Гуго Гольбек в замешательстве. Он не знает, что рассказать. Но Ребекка так на него смотрит, что ему некуда деваться, и он начинает рассказывать о своих приключениях на фронте. Это единственное, о чем он всегда готов поговорить. Но как обойтись без крепких солдатских выражений, которые нельзя использовать при дамах? Он запинается на каждом слове, однако Ребекка внимательно слушает истории о его подвигах и только иногда восклицает:
— О Господи!
Доктор Карновский не уверен в правдивости военных рассказов, он видел на фронте другое.
— А дизентерии у вас там не было, герр обер-лейтенант? — спрашивает он, наливая себе бокал столового вина.
Ребекка с ненавистью смотрит на брата. Всегда был и остался мерзким циником. Все теперь такие, нет больше прекрасных и благородных рыцарей.
— Чертово послевоенное время! — вздыхает Гуго. — Без армии нет романтики.
— Золотые слова, герр Гуго, — говорит Ребекка, глядя на него влюбленными глазами. — Только расчет и практичность.
Это для нее больная тема. Сейчас, после войны, мужчины слишком практичны. Все ищут брака по расчету, любовь для них ничего не значит.
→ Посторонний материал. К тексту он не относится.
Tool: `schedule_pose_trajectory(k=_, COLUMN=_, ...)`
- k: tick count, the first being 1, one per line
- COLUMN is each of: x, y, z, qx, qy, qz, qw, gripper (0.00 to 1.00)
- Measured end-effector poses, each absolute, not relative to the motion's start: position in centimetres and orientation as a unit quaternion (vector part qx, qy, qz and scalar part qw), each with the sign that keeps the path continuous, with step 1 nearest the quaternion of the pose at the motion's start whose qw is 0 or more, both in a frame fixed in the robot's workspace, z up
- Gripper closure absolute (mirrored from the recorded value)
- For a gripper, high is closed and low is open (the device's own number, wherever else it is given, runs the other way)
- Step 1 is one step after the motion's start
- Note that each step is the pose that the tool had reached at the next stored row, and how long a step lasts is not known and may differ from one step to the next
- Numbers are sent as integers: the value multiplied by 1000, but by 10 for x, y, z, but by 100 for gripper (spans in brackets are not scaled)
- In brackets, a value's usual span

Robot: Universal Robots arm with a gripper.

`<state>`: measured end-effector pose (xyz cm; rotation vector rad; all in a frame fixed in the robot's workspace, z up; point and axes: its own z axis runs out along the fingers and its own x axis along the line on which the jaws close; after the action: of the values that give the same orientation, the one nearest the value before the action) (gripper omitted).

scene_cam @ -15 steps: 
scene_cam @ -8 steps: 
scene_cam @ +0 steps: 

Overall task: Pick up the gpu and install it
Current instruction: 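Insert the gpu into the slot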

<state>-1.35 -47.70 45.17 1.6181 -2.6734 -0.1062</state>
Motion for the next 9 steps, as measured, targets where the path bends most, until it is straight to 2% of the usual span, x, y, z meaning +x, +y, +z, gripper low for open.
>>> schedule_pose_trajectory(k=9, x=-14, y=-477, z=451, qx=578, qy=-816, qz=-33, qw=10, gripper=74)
О молодых людях, которых сватает доктор Липман, она и слышать не хочет. По еврейской привычке во всем винить себя она думает, что стремление делать деньги на чем угодно, даже на любви, — еврейская особенность. Ей нравится высокий, белокурый обер-лейтенант, элегантный, вежливый и благородный. Она видит благородство даже в том, что он не может устроиться в жизни.